Characterization of rat ILC3 subsets. (A) Representative flow cytometry plots showing NKp46 and RORγt expression among total ILC cells isolated from the MLN and ileum LP of SPD rat (B) Representative flow cytometry plots showing CD4 and MHC-II expression by ILC1/2 and ILC3 cells isolated from the MLN of SPD rat. (C) The percentage of CD4⁺ and (D) MHC-II⁺ cells among ILC1/2 (white bars) or ILC3 (black bars) isolated from the indicated tissues of SPD rat. (E) The percentage of MHC-II⁺ cells amongst CD4⁻ (white bars) and CD4⁺ (black bars) ILC3 cells. (F) Representative flow cytometry plots showing the gating strategy to identify CD4⁻ and CD4⁺ IL-22-producing cells among ILC3 isolated from the colon LP of SPD rat. (G) Frequencies of the CD4⁺ and CD4⁻ cells amongst IL-22 producing ILC3 after 4 h of culture in the absence (G) or the presence of the indicated stimulating cytokines (H). n = 6 per each tissue. ^**p < 0.01, ^***p < 0.001, ^****p < 0.0001.

Figure 5

Tissue distribution of ILC populations between rat strains. (A) Frequencies of total Lin⁻ CD127⁺ ILCs expressed as percentage of CD45⁺ leukocytes in different tissues from LEW (white bars), BN (gray bars) and SPD (black bars) rats (B–D) Frequencies of ILC1 (B), ILC2 (C), and ILC3 (D) among total ILCs within each rat strain in different tissues. n = 6 per each tissue and rat strain except lung and VAT (n = 4).
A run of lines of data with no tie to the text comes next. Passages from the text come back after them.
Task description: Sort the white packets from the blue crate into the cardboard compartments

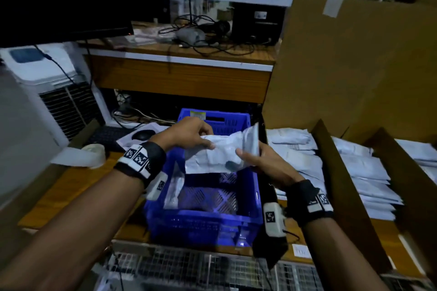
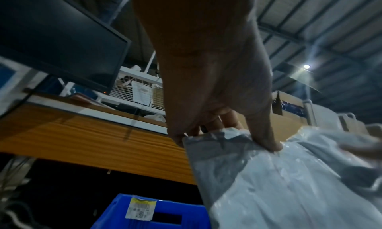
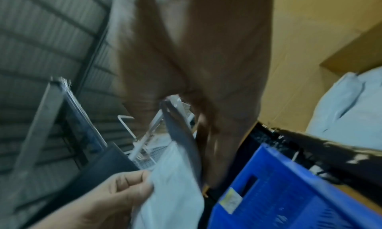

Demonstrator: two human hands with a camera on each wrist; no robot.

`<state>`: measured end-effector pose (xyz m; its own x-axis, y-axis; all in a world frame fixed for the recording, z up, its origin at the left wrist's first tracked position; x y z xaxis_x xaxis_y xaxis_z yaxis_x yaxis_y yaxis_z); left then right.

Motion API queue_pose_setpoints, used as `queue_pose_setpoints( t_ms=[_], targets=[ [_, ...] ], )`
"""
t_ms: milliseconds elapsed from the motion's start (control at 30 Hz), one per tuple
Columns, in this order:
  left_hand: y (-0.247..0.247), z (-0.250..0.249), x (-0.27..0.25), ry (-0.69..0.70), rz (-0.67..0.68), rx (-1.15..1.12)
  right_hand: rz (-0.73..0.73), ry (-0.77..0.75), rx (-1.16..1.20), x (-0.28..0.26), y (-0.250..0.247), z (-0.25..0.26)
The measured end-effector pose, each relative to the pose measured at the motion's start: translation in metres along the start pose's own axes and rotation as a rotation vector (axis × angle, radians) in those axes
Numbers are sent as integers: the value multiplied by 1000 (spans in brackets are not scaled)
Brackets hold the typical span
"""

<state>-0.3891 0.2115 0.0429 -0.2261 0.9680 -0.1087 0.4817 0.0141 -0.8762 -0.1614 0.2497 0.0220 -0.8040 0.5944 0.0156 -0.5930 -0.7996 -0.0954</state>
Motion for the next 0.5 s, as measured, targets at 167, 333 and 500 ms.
queue_pose_setpoints(
  t_ms=[167, 333, 500],
  targets=[
    [-11, -8, -19, 12, -20, -355, -304, -20, 174, -5, -29, 5],
    [-5, -14, -32, 4, 44, -639, -198, -78, 249, -17, -55, 27],
    [-6, -31, -40, 16, 17, -700, -197, -129, 263, -25, -79, 37]
  ],
)
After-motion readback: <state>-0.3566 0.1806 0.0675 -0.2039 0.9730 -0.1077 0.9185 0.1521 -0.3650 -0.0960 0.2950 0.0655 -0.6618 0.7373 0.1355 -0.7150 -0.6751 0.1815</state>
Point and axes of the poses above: each hand's wrist, its own x-axis towards the middle knuckle, its own y-axis out of the palm, z = x × y, the point moved 7 cm from there along x, towards the middle knuckle, and after that the axes turned 10 degrees about -y, right-handed, at the moved point
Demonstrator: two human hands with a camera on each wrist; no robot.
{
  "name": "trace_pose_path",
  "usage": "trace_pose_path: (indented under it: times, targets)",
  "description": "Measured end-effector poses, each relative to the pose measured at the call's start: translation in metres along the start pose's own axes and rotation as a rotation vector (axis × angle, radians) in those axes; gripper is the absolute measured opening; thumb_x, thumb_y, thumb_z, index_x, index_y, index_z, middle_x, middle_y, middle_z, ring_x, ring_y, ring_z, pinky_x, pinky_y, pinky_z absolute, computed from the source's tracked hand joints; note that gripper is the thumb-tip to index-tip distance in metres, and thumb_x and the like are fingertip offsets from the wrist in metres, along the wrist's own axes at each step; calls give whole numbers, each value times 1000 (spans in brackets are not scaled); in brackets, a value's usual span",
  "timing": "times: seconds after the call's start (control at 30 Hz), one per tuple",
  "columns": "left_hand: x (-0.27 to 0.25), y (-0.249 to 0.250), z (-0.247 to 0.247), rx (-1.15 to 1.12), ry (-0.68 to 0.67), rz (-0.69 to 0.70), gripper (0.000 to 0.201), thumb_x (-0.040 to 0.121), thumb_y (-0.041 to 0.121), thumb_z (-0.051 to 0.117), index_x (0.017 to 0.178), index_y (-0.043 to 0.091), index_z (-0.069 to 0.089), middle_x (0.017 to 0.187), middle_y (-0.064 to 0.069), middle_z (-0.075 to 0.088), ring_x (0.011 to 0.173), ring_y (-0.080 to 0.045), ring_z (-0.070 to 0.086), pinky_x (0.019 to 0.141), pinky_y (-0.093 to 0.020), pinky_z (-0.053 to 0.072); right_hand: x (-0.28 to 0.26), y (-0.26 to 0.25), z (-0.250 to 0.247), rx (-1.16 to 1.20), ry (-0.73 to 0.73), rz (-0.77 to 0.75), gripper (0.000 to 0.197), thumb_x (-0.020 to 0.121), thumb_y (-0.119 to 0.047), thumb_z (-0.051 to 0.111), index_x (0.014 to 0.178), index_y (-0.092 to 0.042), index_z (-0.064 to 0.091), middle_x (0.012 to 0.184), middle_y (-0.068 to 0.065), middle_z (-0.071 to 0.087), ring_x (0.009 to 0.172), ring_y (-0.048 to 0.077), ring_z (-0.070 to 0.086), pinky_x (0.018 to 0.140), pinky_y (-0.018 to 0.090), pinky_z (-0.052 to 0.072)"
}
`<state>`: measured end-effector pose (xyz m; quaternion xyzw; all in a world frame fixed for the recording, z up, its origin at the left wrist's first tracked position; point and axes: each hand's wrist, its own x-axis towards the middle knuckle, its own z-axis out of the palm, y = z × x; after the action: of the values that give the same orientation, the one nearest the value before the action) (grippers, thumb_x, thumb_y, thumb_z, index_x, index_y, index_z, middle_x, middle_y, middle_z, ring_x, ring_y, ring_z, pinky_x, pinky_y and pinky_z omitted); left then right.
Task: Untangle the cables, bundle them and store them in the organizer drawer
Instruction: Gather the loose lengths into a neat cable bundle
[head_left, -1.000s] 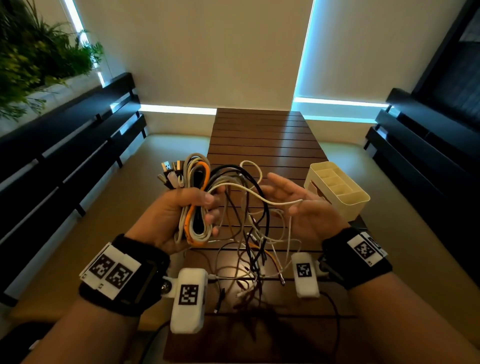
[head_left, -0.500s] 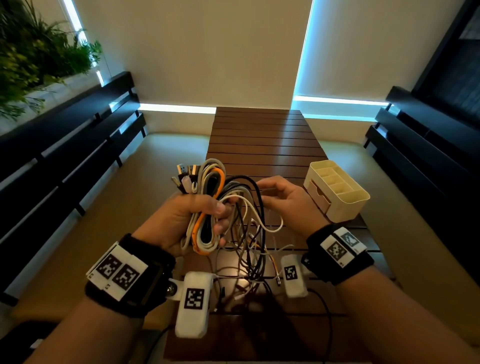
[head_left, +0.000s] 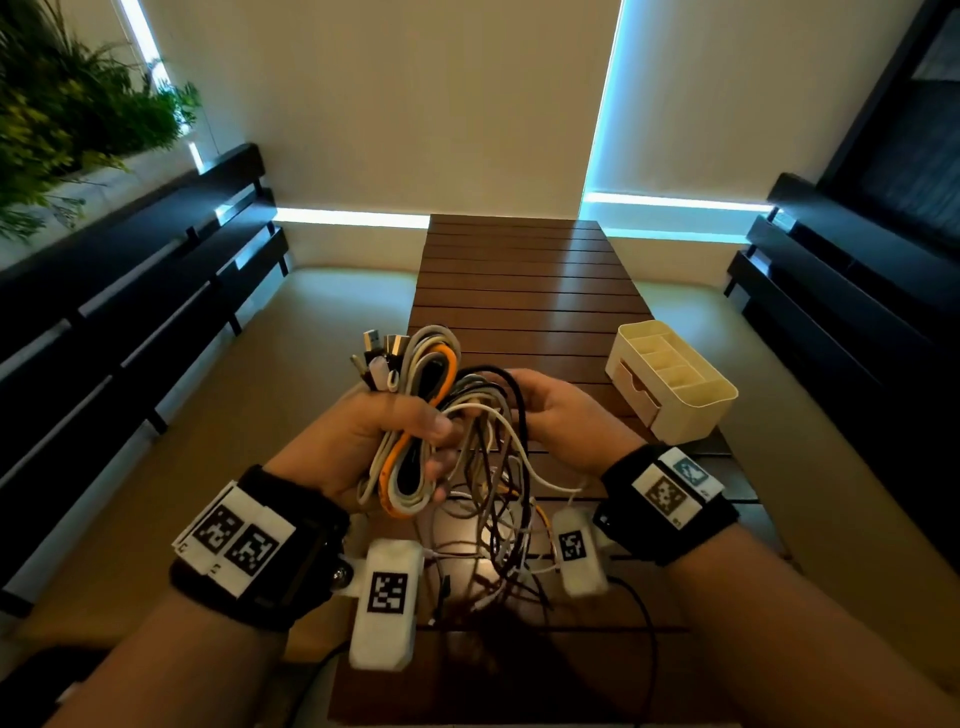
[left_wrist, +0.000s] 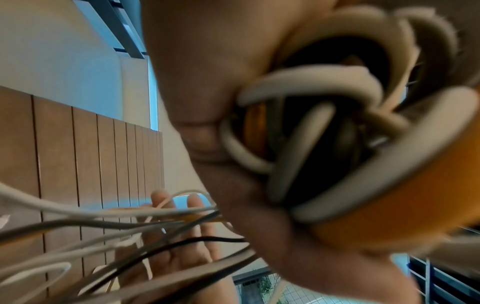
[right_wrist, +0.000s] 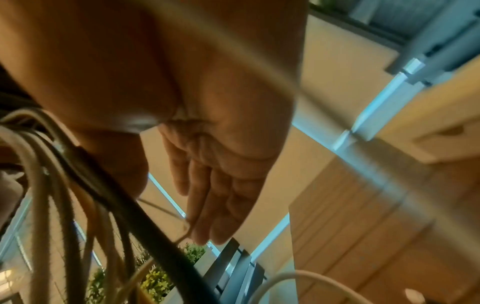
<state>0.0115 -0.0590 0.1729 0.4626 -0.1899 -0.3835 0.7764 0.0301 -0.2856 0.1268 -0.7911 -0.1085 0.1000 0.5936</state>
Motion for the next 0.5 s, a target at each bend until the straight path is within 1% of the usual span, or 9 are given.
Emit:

Numeric data represents means ± SEM, significance was determined at P < 0.05. ^*p < 0.05, ^**p < 0.01, ^***p < 0.001, ^****p < 0.0001.

Figure 6

Comparison of ILC2-derived IL-13 production between rat strains. (A) The percentage of constitutive ILC2-derived IL-13 production in the indicated tissues of LEW (white bars), BN (gray bars) and SPD (black bars) rats and (B) after 4 h of stimulation with ILC2 specific cocktail. (n = 6) per each tissue and rat strain. Numeric data represents means ± SEM, significance was determined at P < 0.05. ^***p < 0.001, ^****p < 0.0001.

Figure 7

Sex-effect on ILC2 proportions in MLN, lung and VAT of rats. (A) Representative plots of Lin⁻ GATA-3⁺ (Pregated on live CD45⁺ cells) ILC2 in the lung of SPD female vs. male rats. (B) ILC2 frequencies in MLN, lung and visceral adipose tissues (VAT) of different rat strains. (n = 4), numeric data represents means ± SEM, statistical differences were determined by nonparametric Mann Whitney test with significance was determined. F, Female; M, Male. ^*p < 0.05, n.s, not significant.